Here is why I think we’re in a crisis of division and this why I intend to write daily (I am hoping to) posts to show a possible solution to this crisis:
Western thought has always been obsessed with splitting things in two. It gives us pairs like Being and Becoming, or mind and matter. From Plato’s perfect, eternal forms right through to the mechanistic atoms of modern science, the world has been carved into discrete entities. This forces us to invent bridges or mediators just to explain how they interact. Every so often, a new philosophy tries to reconcile these splits, like with dialectical synthesis or social construction. But the pattern of division persists. Reality ends up looking doubled: one half stable, the other mobile; one half objective, the other subjective; one half given, the other made.
Classical materialism was one attempt to fix this. It promised simplicity: if everything is matter, then any difference is just a matter of arrangement. But this flat materialism was hopeless at explaining things like novelty, meaning, or the felt interiority of experience. Its version of matter was just inert, extended, and mute. And in the 21st century, with ecological collapse and intelligent machines, that just won’t cut it. The world refuses this muteness. Matter vibrates, thinks, and communicates; it needs a new ontology adequate to its dynamism.
In response to this, we got the relational turn. Thinkers like Whitehead, Deleuze, Barad, and Latour came along and taught that entities are produced through relations, that being is event. This was a huge step. But I reckon something remains of the old architecture. A relation still implies relata; a network still requires nodes. We escape substances only to be trapped in their connections. The metaphysical gap survives in a subtler geometry.
This is why I see a need for a pre-relational ontology. What if we could think before the distinction of things and their relations?. What if we started from continuity rather than connection?. This continuity is what I call the Folded Field. It’s an immanent, self-modulating plane. Its curvatures generate everything that appears as object, subject, or relation. In this field, there are only folds, just inflections of a single, ongoing material-energetic process.
This changes the question we ask. Classical ontology asks what things exist. Relational ontology asks how things connect. The Folded Field asks something different: How does the world curve into difference within itself?. These folds aren’t things or ties; they are the topological gestures of reality’s own becoming. Each fold creates a provisional identity. When these folds stabilise, we perceive beings. When they modulate, we perceive relations. When they resonate, we perceive thought. Ontology becomes a study of curvature.
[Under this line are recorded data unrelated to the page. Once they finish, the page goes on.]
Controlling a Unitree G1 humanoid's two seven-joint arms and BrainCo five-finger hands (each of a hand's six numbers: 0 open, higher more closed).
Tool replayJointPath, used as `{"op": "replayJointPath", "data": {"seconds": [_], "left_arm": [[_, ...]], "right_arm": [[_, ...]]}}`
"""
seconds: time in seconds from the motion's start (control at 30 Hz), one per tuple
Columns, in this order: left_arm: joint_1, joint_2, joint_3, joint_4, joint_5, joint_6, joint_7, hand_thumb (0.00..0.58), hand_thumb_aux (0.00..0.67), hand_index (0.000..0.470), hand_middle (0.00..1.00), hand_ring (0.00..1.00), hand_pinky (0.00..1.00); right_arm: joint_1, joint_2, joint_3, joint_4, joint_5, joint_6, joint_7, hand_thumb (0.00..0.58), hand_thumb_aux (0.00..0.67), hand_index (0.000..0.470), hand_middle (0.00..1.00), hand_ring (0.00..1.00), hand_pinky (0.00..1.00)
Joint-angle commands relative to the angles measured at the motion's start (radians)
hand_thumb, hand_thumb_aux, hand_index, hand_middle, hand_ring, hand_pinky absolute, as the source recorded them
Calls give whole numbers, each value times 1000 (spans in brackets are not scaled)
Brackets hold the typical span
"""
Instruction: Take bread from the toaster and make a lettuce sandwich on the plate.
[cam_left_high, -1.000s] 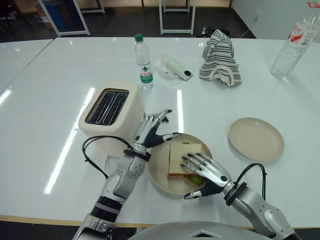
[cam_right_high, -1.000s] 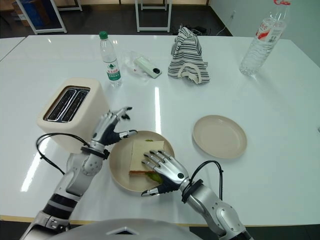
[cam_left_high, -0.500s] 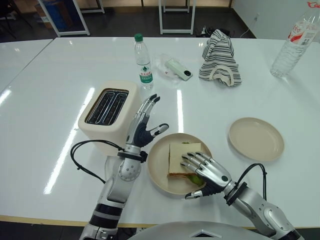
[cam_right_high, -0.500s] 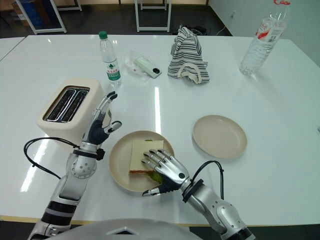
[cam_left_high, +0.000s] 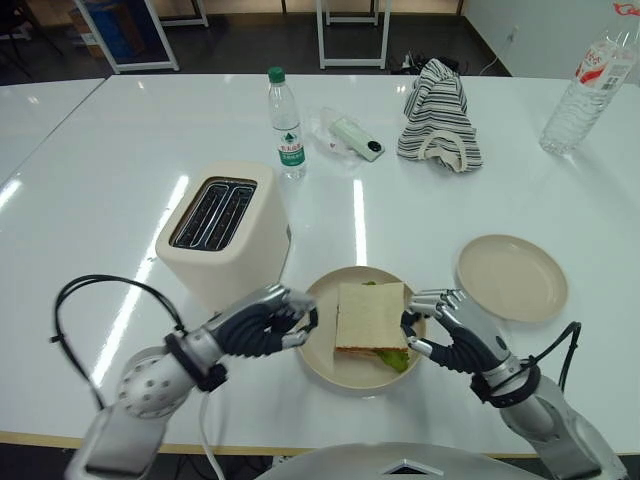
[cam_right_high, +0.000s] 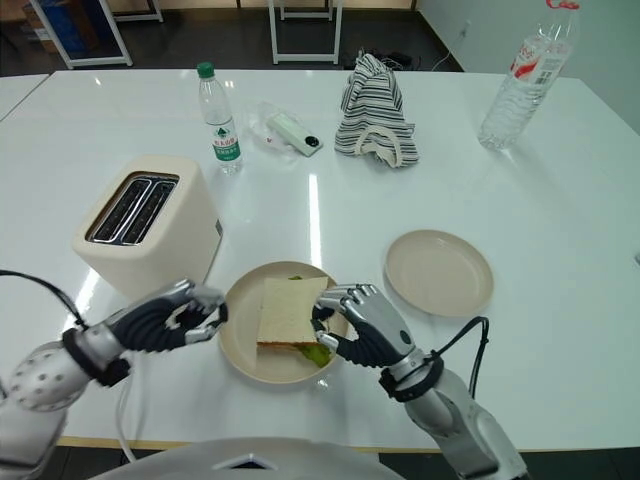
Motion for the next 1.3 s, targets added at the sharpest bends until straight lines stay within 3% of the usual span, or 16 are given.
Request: {"op": "replayJointPath", "data": {"seconds": [0.03,0.13,0.23,0.57,0.73,0.93,1.3], "left_arm": [[108,113,51,-36,-14,66,-148,580,670,470,1000,1000,1000],[124,136,-29,-30,59,110,-186,580,670,470,1000,1000,1000],[104,119,-130,-32,138,151,-194,580,670,470,996,996,996],[-22,10,-432,31,416,315,-187,580,670,470,1000,1000,1000],[-128,-79,-515,143,543,376,-141,580,670,470,1000,1000,1000],[-299,-225,-586,323,636,416,-56,580,670,470,1000,1000,1000],[-623,-405,-643,719,696,430,58,580,670,470,1000,1000,1000]], "right_arm": [[117,-150,-81,-69,192,27,211,580,670,470,1000,1000,1000],[216,-258,-117,-98,259,57,372,580,670,470,1000,1000,1000],[242,-279,-88,-102,244,95,464,580,670,470,1000,1000,1000],[136,-178,85,-28,-15,301,617,580,670,470,1000,1000,1000],[9,-57,148,52,-107,307,570,580,670,470,1000,1000,1000],[-212,78,220,288,-168,292,527,580,670,470,1000,1000,1000],[-615,188,265,769,-329,329,364,580,670,470,1000,1000,1000]]}}
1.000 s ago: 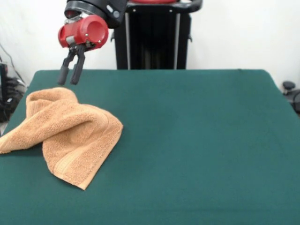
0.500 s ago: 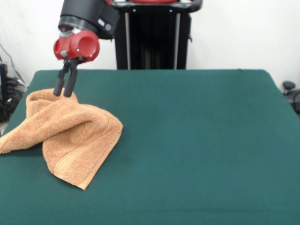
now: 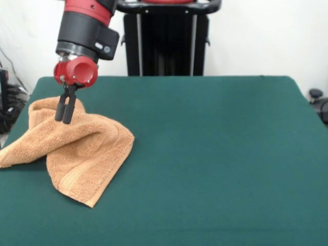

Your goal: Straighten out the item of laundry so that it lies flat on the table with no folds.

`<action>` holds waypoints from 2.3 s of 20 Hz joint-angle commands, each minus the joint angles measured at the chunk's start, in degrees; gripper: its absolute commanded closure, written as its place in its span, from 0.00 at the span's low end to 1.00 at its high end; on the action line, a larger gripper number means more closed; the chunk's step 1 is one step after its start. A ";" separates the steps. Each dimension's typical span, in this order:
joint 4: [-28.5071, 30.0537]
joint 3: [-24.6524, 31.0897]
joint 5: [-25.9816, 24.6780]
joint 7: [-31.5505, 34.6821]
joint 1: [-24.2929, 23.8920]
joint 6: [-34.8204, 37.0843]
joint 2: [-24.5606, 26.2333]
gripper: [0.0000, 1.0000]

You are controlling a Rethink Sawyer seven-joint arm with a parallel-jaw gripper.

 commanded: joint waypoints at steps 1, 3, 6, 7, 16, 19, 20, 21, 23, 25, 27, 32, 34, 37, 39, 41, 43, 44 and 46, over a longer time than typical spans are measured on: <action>-1.40 6.50 -0.70 5.31 1.46 5.91 1.19 0.00; -0.62 5.86 -0.15 5.54 2.06 5.27 0.81 0.00; 0.37 5.17 0.49 5.94 2.75 5.11 -0.05 0.00; 0.62 5.12 0.60 6.12 2.84 5.04 -0.23 0.00; 1.77 3.79 1.31 5.78 4.46 6.56 -0.46 0.00; 2.69 8.90 -0.62 5.78 0.50 11.62 0.88 0.00; 2.33 9.54 -0.99 6.48 0.16 9.98 1.70 0.00; 1.79 9.59 -1.15 7.10 0.36 7.84 2.40 0.00; 0.83 11.19 -1.68 7.28 -0.50 7.10 3.72 0.00; -0.13 11.19 -1.16 6.92 -0.13 6.79 4.69 0.00; -1.04 11.05 -0.86 6.74 0.29 5.78 5.82 0.00; -2.50 10.81 -0.21 5.94 1.04 5.33 7.16 0.00; -2.97 10.84 0.05 5.88 1.21 5.24 7.57 0.00; -3.51 9.81 1.50 5.65 2.36 5.92 7.91 0.00; -3.67 8.84 2.34 5.29 3.22 6.73 7.60 0.00; -3.64 7.80 3.09 4.97 4.08 7.59 7.17 0.00; -3.97 6.54 4.14 4.35 4.95 9.49 6.60 0.00; -4.18 5.70 4.73 3.75 5.46 11.05 6.09 0.00; -4.26 4.24 5.58 2.99 6.46 12.77 5.35 0.00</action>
This view goes beyond the old triad of materialism, idealism, and constructivism. I see them as just temporal phases of one continuum. The field is material in its density, ideal in its reflexivity, constructive in its self-referential folding. No single one holds primacy.
And this leads directly to an ethics of curvature. If the world is one continuous, folding field, then ethics can’t just be about rights of individuals or balances of relations. It has to become a practice of care for the quality of curvature. We have to care for the ways our actions tighten, loosen, enrich, or impoverish the shared field of becoming. Suddenly, politics, art, and science alike are modes of field-craft: they are all just techniques for sustaining generative curvature.